>>>>>
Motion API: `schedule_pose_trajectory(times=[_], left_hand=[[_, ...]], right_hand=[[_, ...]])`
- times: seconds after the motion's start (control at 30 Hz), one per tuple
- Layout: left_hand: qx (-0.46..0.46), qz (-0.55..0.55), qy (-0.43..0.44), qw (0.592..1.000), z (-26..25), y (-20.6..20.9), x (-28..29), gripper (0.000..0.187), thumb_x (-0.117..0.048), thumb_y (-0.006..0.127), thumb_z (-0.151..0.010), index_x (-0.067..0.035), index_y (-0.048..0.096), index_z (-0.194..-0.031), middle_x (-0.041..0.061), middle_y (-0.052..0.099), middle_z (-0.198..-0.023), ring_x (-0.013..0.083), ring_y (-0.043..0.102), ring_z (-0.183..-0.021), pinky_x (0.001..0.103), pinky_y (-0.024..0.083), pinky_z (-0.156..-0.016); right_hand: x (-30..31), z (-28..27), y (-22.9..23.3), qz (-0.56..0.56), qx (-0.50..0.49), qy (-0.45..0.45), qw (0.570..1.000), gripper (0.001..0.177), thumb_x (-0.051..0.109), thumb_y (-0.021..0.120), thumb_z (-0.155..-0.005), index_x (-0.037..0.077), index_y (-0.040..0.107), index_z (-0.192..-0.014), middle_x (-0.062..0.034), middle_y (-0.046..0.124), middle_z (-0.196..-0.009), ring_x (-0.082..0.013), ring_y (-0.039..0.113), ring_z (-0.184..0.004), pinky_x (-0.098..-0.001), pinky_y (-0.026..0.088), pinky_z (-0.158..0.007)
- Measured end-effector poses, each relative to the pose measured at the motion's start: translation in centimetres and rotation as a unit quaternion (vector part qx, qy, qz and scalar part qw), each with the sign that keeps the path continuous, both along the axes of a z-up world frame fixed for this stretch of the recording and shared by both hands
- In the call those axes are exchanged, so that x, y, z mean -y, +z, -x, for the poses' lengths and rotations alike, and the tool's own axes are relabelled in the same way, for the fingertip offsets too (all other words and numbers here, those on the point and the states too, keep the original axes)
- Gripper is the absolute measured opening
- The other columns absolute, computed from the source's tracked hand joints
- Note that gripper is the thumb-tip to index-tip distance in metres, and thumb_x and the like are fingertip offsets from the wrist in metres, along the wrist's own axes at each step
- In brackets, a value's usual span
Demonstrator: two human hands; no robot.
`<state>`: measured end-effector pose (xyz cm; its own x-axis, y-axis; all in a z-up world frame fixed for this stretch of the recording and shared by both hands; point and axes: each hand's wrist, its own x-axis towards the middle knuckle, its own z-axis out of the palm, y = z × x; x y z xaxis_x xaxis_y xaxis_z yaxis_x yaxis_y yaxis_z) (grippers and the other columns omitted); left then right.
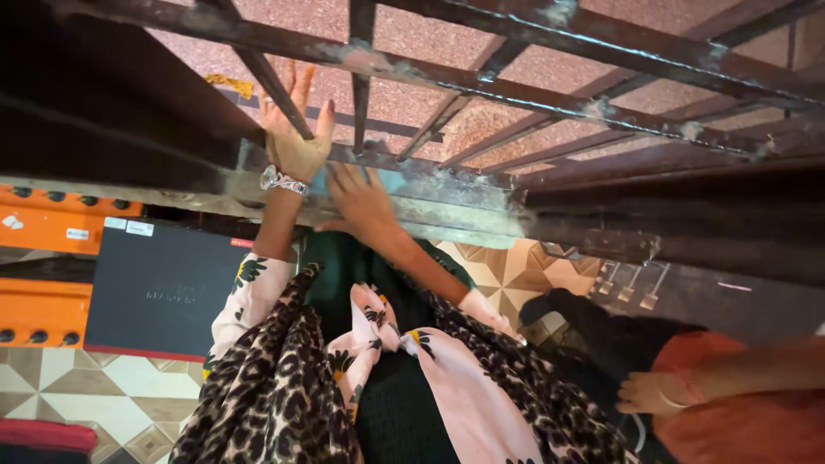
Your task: The person wipes the horizontal and vertical bars of a metal security gate with a cloth, moving the cloth along individual bars to clean them.
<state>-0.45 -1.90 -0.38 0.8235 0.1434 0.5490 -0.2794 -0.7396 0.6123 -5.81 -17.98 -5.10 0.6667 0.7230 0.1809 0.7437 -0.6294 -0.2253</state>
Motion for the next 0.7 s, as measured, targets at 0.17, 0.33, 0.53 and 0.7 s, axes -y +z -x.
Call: schedule_pose_trajectory(times=[0.17,0.33,0.53,0.7], left_hand=[[0.057,-0.009,0.012,0.998,-0.4,-1.6,0.0,0.03,-0.007,0.066,-0.1,-0.001,0.066,-0.129,0.022,0.066,-0.135,0.0479,0.058,-0.132,0.052,0.042,-0.113],[0.0,0.048,0.019,0.999,0.0,-1.5,0.4,0.015,-0.008,0.065,-0.101,-0.001,0.069,-0.088,0.02,0.067,-0.081,0.0419,0.066,-0.079,0.049,0.051,-0.071],[-0.017,0.032,0.046,0.998,0.0,-1.1,0.9,0.027,-0.01,0.063,-0.101,-0.002,0.059,-0.076,0.02,0.057,-0.066,0.0416,0.061,-0.064,0.049,0.044,-0.057],[0.002,0.036,0.036,0.999,0.3,-0.8,0.9,0.028,-0.01,0.063,-0.102,-0.001,0.057,-0.076,0.02,0.056,-0.067,0.0416,0.061,-0.064,0.048,0.044,-0.057]], right_hand=[[6.9,1.4,0.4,0.099,-0.064,-0.125,0.985,0.102,0.076,0.067,-0.076,-0.005,0.055,-0.136,-0.0227,0.049,-0.152,-0.0385,0.041,-0.143,-0.0587,0.025,-0.12],[13.2,2.5,-0.1,0.083,-0.123,-0.319,0.936,0.103,0.076,0.066,-0.077,-0.007,0.053,-0.137,-0.0349,0.04,-0.151,-0.0489,0.028,-0.147,-0.0683,0.015,-0.118],[15.7,3.9,-0.2,0.078,-0.042,-0.363,0.927,0.105,0.076,0.063,-0.08,-0.011,0.051,-0.138,-0.0427,0.035,-0.153,-0.0512,0.023,-0.149,-0.067,0.015,-0.116],[15.5,4.1,1.2,0.092,-0.037,-0.362,0.927,0.104,0.077,0.061,-0.087,-0.011,0.049,-0.141,-0.0416,0.035,-0.152,-0.0505,0.023,-0.15,-0.0696,0.01,-0.119]])
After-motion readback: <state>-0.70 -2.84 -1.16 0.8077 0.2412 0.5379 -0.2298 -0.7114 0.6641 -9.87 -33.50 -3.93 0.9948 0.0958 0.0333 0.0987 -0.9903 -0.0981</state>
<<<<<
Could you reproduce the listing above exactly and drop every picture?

Motion API: `schedule_pose_trajectory(times=[_], left_hand=[[_, ...]], right_hand=[[_, ...]])`
- times: seconds after the motion's start (control at 30 Hz), one per tuple
- Layout: left_hand: qx (-0.46..0.46), qz (-0.55..0.55), qy (-0.43..0.44), qw (0.592..1.000), z (-26..25), y (-20.6..20.9), x (-28..29), gripper (0.000..0.187), thumb_x (-0.117..0.048), thumb_y (-0.006..0.127), thumb_z (-0.151..0.010), index_x (-0.067..0.035), index_y (-0.048..0.096), index_z (-0.194..-0.031), middle_x (-0.041..0.061), middle_y (-0.052..0.099), middle_z (-0.198..-0.023), ring_x (-0.013..0.083), ring_y (-0.043..0.102), ring_z (-0.183..-0.021), pinky_x (0.001..0.103), pinky_y (-0.024..0.083), pinky_z (-0.156..-0.016); right_hand: x (-30..31), z (-28..27), y (-22.9..23.3), qz (-0.56..0.56), qx (-0.50..0.49), qy (-0.45..0.45), qw (0.570..1.000), gripper (0.001..0.177), thumb_x (-0.051..0.109), thumb_y (-0.021..0.120), thumb_z (-0.155..-0.005), index_x (-0.037..0.077), index_y (-0.040..0.107), index_z (-0.192..-0.014), middle_x (-0.062..0.034), middle_y (-0.046..0.124), middle_z (-0.196..-0.009), ring_x (-0.082..0.013), ring_y (-0.039..0.113), ring_z (-0.184..0.004), pinky_x (-0.098..-0.001), pinky_y (-0.026..0.088), pinky_z (-0.158..0.007)
- Measured end-effector poses, each relative to the pose measured at the motion's start: translation in centimetres and rotation as a unit quaternion (vector part qx, qy, qz and scalar part qw), each with the sign that keeps the path continuous, both along the axes of a z-up world frame fixed for this stretch of the recording and shared by both hands
- In the call those axes are exchanged, so that x, y, z mean -y, +z, -x, for the poses' lengths and rotations alike, and the tool's own axes are relabelled in the same way, for the fingertip offsets too (all other words and numbers here, those on the point and the states too, keep the original axes)
- Gripper is the absolute measured opening
- The other columns absolute, computed from the source's tracked hand joints
- Note that gripper is the thumb-tip to index-tip distance in metres, and thumb_x and the like are fingertip offsets from the wrist in metres, along the wrist's own axes at each step
- In brackets, a value's usual span
Demonstrator: two human hands; no robot.
`<state>`: measured end-effector pose (xyz cm; its own x-axis, y-axis; all in a z-up world frame fixed for this stretch of the recording and shared by both hands; point and axes: each hand's wrist, its own x-axis towards the middle knuckle, its own z-axis out of the palm, y = z × x; x y z xaxis_x xaxis_y xaxis_z yaxis_x yaxis_y yaxis_z) (grippers and the other columns omitted); left then right.
Your task: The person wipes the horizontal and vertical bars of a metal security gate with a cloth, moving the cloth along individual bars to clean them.
<state>-0.45 -1.90 -0.38 0.8235 0.1434 0.5490 -0.2794 -0.7396 0.6123 -5.81 -17.98 -5.10 0.6667 0.7230 0.1809 0.7437 -0.6294 -0.2253</state>
Motion for the next 0.7 s, as measured, targets at 0.17, 0.33, 0.53 and 0.7 s, axes -y +z -x.
Call: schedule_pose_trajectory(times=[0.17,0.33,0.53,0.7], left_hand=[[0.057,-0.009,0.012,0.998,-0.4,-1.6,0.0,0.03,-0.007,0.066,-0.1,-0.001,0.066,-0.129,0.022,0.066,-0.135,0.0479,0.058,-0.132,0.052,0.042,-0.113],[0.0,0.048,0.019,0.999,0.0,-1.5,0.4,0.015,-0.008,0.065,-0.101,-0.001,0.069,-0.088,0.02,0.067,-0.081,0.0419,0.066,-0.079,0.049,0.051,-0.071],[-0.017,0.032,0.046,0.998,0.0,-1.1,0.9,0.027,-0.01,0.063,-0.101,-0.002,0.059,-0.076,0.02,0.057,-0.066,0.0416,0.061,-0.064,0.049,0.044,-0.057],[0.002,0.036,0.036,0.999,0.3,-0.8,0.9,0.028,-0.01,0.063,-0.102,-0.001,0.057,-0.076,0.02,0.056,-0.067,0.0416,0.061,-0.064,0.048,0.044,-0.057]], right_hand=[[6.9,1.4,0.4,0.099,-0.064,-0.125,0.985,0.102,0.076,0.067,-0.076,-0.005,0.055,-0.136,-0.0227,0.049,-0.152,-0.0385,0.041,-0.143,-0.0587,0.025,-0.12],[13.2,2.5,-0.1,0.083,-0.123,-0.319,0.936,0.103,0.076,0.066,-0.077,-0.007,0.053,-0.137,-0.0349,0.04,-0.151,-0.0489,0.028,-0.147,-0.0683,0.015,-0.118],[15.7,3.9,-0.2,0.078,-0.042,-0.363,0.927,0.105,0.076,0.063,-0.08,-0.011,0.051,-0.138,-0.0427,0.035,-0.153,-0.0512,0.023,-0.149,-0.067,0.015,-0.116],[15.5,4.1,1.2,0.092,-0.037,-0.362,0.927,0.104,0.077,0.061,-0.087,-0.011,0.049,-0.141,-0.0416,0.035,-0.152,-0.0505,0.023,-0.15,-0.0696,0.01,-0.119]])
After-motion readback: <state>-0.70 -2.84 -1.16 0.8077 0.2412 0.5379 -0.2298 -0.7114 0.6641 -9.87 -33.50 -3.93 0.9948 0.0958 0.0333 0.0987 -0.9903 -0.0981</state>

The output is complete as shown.